Agents cooperate better by communicating and negotiating, and sanctioning broken promises helps keep them honest

Successful communication and cooperation have been crucial for helping societies advance throughout history. The closed environments of board games can serve as a sandbox for modelling and investigating interaction and communication – and we can learn a lot from playing them. In our recent paper, published today in Nature Communications, we show how artificial agents can use communication to better cooperate in the board game Diplomacy, a vibrant domain in artificial intelligence (AI) research, known for its focus on alliance building. 

Diplomacy is challenging as it has simple rules but high emergent complexity due to the strong interdependencies between players and its immense action space. To help solve this challenge, we designed negotiation algorithms that allow agents to communicate and agree on joint plans, enabling them to overcome agents lacking this ability. 

Cooperation is particularly challenging when we cannot rely on our peers to do what they promise. We use Diplomacy as a sandbox to explore what happens when agents may deviate from their past agreements. Our research illustrates the risks that emerge when complex agents are able to misrepresent their intentions or mislead others regarding their future plans, which leads to another big question: What are the conditions that promote trustworthy communication and teamwork?

We show that the strategy of sanctioning peers who break contracts dramatically reduces the advantages they can gain by abandoning their commitments, thereby fostering more honest communication.

What is Diplomacy and why is it important?

Games such as chess, poker, Go, and many video games have always been fertile ground for AI research. Diplomacy is a seven-player game of negotiation and alliance formation, played on an old map of Europe partitioned into provinces, where each player controls multiple units (rules of Diplomacy). In the standard version of the game, called Press Diplomacy, each turn includes a negotiation phase, after which all players reveal their chosen moves simultaneously. 

The heart of Diplomacy is the negotiation phase, where players try to agree on their next moves. For example, one unit may support another unit, allowing it to overcome resistance by other units, as illustrated here:

Two movement scenarios.
Left: two units (a Red unit in Burgundy and a Blue unit in Gascony) attempt to move into Paris. As the units have equal strength, neither succeeds.
Right: the Red unit in Picardy supports the Red unit in Burgundy, overpowering Blue’s unit and allowing the Red unit into Burgundy.

Computational approaches to Diplomacy have been researched since the 1980s, many of which were explored on a simpler version of the game called No-Press Diplomacy, where strategic communication between players is not allowed.
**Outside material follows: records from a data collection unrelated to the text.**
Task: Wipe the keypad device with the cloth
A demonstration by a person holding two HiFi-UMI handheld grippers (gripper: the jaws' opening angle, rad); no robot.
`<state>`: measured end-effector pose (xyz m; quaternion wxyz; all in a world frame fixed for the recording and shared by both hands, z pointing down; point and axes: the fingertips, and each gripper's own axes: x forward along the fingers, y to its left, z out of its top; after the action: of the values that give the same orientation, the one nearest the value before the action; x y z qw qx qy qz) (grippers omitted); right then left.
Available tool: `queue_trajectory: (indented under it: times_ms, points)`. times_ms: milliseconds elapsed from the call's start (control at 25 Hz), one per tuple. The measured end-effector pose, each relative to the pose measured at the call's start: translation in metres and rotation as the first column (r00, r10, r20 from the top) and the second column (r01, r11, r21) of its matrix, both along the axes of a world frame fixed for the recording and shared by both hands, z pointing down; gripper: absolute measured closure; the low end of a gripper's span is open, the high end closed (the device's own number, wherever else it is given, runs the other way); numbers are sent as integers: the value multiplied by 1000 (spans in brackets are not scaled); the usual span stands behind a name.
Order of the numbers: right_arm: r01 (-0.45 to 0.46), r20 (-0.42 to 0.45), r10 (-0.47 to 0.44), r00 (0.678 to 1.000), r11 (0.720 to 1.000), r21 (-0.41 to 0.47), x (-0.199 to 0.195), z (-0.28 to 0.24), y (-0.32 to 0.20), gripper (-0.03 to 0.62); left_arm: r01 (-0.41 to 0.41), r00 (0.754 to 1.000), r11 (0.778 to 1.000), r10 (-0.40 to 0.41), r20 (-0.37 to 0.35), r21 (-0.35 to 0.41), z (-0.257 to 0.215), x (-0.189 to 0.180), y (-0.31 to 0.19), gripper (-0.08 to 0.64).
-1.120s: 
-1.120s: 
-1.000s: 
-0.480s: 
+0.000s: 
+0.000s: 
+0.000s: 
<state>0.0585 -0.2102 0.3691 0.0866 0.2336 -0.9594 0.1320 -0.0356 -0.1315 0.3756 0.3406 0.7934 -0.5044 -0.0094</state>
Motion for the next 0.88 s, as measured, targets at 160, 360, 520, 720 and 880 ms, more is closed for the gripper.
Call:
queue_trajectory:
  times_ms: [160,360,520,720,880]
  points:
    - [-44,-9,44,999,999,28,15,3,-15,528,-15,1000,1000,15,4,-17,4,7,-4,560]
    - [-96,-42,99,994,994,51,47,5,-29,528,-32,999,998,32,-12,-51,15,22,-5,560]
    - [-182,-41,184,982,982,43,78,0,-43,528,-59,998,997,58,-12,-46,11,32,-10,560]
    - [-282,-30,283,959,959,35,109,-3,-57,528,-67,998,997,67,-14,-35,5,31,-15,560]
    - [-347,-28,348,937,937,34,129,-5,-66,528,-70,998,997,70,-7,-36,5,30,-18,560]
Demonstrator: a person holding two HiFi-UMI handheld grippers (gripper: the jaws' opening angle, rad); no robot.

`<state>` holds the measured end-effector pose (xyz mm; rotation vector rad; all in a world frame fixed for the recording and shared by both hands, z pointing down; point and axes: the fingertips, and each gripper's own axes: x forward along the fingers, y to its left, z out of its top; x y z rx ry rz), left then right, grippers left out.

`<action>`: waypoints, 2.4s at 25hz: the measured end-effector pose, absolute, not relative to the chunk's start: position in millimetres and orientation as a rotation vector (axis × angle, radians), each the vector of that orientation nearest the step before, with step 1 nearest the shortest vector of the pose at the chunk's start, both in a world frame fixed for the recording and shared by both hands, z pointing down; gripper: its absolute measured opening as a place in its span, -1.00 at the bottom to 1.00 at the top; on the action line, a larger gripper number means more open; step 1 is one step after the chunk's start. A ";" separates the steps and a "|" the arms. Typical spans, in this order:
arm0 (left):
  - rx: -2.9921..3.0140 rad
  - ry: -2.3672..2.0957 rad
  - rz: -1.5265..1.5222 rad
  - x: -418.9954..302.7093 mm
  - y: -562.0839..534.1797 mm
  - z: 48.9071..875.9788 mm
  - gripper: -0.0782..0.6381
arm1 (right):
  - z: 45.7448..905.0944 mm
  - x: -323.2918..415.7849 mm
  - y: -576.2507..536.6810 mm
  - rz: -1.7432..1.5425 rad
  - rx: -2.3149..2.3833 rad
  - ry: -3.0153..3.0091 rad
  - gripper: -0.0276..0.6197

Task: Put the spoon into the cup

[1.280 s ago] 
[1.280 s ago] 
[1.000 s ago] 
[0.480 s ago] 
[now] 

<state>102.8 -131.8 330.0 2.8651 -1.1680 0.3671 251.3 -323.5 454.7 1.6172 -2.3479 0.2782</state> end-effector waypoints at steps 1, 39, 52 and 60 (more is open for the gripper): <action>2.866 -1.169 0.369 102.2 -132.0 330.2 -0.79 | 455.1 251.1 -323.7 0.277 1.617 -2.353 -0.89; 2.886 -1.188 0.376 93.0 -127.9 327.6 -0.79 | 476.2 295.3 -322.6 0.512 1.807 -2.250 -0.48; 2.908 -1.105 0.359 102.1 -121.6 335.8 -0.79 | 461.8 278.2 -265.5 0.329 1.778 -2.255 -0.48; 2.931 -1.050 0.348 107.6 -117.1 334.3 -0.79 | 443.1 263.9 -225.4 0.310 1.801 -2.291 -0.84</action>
Researchers have also proposed computer-friendly negotiation protocols, sometimes called “Restricted-Press”. 

What did we study?

We use Diplomacy as an analog to real-world negotiation, providing methods for AI agents to coordinate their moves. We take our non-communicating Diplomacy agents and augment them to play Diplomacy with communication by giving them a protocol for negotiating contracts for a joint plan of action. We call these augmented agents Baseline Negotiators, and they are bound by their agreements. 

Diplomacy contracts.
Left: a restriction allowing only certain actions to be taken by the Red player (they are not allowed to move from Ruhr to Burgundy, and must move from Piedmont to Marseilles).
Right: A contract between the Red and Green players, which places restrictions on both sides.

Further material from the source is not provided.